__Task instructions__:
The listing below should be copied in full, word for word.
(Provided data)
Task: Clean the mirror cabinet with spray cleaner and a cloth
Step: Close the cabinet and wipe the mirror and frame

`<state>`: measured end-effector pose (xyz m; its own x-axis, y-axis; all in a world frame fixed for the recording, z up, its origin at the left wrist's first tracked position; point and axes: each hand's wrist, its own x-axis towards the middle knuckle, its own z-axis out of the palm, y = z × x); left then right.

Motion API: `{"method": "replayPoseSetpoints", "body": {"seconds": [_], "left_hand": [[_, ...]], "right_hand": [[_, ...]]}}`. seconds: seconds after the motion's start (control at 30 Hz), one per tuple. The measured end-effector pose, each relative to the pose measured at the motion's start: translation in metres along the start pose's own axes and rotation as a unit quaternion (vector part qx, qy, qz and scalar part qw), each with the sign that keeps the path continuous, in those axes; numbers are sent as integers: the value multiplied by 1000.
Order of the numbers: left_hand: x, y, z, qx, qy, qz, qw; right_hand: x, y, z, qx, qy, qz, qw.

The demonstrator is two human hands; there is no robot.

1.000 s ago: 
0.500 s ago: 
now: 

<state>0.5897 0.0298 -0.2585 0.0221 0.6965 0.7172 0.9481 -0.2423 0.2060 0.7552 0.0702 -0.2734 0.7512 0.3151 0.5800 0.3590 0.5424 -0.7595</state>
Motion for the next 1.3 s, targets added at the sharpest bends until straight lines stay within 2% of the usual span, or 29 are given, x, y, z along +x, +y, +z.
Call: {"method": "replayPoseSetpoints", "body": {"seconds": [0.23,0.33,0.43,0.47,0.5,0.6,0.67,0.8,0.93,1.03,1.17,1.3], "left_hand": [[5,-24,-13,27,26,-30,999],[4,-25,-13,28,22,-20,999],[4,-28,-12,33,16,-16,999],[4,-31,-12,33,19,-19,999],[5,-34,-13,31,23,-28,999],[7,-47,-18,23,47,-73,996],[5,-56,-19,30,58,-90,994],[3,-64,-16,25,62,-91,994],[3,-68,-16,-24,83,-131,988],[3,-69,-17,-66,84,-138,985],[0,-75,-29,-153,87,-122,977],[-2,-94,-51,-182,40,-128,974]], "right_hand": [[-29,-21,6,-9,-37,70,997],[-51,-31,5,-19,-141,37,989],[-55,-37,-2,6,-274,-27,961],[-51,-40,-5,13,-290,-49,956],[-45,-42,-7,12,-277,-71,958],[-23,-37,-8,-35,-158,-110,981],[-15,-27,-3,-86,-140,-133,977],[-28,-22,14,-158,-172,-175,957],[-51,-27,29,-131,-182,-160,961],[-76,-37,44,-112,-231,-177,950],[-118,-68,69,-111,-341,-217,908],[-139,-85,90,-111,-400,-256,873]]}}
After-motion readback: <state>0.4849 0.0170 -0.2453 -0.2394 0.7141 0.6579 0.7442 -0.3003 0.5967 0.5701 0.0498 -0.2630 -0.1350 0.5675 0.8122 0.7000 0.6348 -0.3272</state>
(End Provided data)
__Completed task__:
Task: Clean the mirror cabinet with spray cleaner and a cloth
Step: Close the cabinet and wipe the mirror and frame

`<state>`: measured end-effector pose (xyz m; its own x-axis, y-axis; all in a world frame fixed for the recording, z up, its origin at the left wrist's first tracked position; point and axes: each hand's wrist, its own x-axis towards the middle knuckle, its own z-axis out of the palm, y = z × x); left then right.

Motion API: `{"method": "replayPoseSetpoints", "body": {"seconds": [_], "left_hand": [[_, ...]], "right_hand": [[_, ...]]}}`. seconds: seconds after the motion's start (control at 30 Hz), one per tuple. The measured end-effector pose, each relative to the pose measured at the motion's start: translation in metres along the start pose's own axes and rotation as a unit quaternion (vector part qx, qy, qz and scalar part qw), each with the sign that keeps the path continuous, in those axes; numbers are sent as integers: the value multiplied by 1000.
Order of the numbers: left_hand: x, y, z, qx, qy, qz, qw; right_hand: x, y, z, qx, qy, qz, qw.

The demonstrator is two human hands; there is no robot.

1.000 s ago: 
0.500 s ago: 
now: 

<state>0.5897 0.0298 -0.2585 0.0221 0.6965 0.7172 0.9481 -0.2423 0.2060 0.7552 0.0702 -0.2734 0.7512 0.3151 0.5800 0.3590 0.5424 -0.7595</state>
Motion for the next 1.3 s, targets added at the sharpest bends until straight lines stay within 2% of the usual span, or 29 are given, x, y, z along +x, +y, +z.
Call: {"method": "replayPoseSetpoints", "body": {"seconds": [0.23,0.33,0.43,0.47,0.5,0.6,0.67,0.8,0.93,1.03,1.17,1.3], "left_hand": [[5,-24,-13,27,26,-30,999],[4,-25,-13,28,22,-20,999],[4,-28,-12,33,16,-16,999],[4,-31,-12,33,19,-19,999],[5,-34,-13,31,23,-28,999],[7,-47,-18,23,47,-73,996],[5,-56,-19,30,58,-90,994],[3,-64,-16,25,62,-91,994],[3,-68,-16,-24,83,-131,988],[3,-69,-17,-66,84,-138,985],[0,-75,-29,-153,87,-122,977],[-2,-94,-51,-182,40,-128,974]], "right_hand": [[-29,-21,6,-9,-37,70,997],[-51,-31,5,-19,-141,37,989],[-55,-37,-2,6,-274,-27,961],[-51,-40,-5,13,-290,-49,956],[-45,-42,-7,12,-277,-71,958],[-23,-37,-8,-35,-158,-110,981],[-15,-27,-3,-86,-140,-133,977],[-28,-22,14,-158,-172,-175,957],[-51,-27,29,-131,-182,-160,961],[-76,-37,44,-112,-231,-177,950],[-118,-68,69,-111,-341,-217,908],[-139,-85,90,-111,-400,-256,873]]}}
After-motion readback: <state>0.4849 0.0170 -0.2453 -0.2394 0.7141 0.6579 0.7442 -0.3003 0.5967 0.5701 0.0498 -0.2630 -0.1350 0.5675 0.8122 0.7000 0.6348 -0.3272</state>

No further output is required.